# Required work
Please repeat, unchanged, the lines at the top of the listing below, ending with the one that has "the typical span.".

# Data excerpt
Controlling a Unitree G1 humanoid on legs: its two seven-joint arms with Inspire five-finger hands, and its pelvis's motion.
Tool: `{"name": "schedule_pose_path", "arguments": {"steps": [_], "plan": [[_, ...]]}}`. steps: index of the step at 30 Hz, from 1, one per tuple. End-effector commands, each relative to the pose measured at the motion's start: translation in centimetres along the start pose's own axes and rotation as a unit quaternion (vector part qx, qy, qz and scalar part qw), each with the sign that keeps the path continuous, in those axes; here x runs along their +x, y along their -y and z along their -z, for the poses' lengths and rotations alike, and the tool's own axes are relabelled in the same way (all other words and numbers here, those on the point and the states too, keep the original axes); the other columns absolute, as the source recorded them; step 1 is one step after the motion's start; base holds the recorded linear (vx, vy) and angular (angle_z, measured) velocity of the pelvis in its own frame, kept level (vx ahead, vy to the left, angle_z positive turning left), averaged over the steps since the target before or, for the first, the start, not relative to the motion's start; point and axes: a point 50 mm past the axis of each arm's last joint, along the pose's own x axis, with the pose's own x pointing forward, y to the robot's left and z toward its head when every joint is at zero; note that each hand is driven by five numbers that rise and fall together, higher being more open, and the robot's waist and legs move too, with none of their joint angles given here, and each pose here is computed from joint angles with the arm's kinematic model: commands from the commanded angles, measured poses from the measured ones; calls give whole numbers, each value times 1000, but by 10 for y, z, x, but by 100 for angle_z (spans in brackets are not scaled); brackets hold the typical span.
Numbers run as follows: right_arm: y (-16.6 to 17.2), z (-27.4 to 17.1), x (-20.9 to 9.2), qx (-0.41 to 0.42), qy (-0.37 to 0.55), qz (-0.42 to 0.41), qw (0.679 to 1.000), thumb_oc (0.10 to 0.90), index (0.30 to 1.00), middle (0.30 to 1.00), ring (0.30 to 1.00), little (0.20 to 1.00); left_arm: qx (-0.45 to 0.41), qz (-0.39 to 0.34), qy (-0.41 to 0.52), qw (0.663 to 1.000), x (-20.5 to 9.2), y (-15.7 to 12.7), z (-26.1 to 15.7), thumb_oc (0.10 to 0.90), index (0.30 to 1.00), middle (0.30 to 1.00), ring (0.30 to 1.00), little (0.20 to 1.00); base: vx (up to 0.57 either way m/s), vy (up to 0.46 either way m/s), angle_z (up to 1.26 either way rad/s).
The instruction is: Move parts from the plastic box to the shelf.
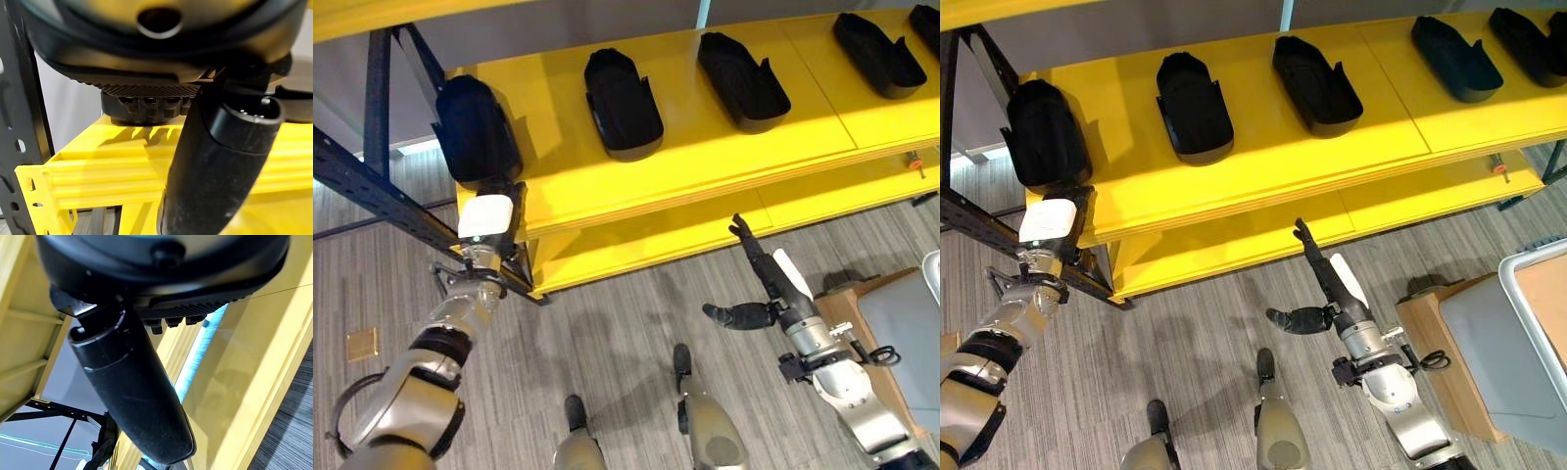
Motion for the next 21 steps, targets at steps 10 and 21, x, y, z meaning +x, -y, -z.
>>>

# Solved problem
Controlling a Unitree G1 humanoid on legs: its two seven-joint arms with Inspire five-finger hands, and its pelvis's motion.
Tool: `{"name": "schedule_pose_path", "arguments": {"steps": [_], "plan": [[_, ...]]}}`. steps: index of the step at 30 Hz, from 1, one per tuple. End-effector commands, each relative to the pose measured at the motion's start: translation in centimetres along the start pose's own axes and rotation as a unit quaternion (vector part qx, qy, qz and scalar part qw), each with the sign that keeps the path continuous, in those axes; here x runs along their +x, y along their -y and z along their -z, for the poses' lengths and rotations alike, and the tool's own axes are relabelled in the same way (all other words and numbers here, those on the point and the states too, keep the original axes); the other columns absolute, as the source recorded them; step 1 is one step after the motion's start; base holds the recorded linear (vx, vy) and angular (angle_z, measured) velocity of the pelvis in its own frame, kept level (vx ahead, vy to the left, angle_z positive turning left), averaged over the steps since the target before or, for the first, the start, not relative to the motion's start; point and axes: a point 50 mm past the axis of each arm's last joint, along the pose's own x axis, with the pose's own x pointing forward, y to the robot's left and z toward its head when every joint is at zero; note that each hand is driven by five numbers that rise and fall together, higher being more open, and the robot's waist and legs move too, with none of their joint angles given here, and each pose here is computed from joint angles with the arm's kinematic model: commands from the commanded angles, measured poses from the measured ones; calls give whole numbers, each value times 1000, but by 10 for y, z, x, but by 100 for angle_z (spans in brackets are not scaled); brackets hold the typical span.

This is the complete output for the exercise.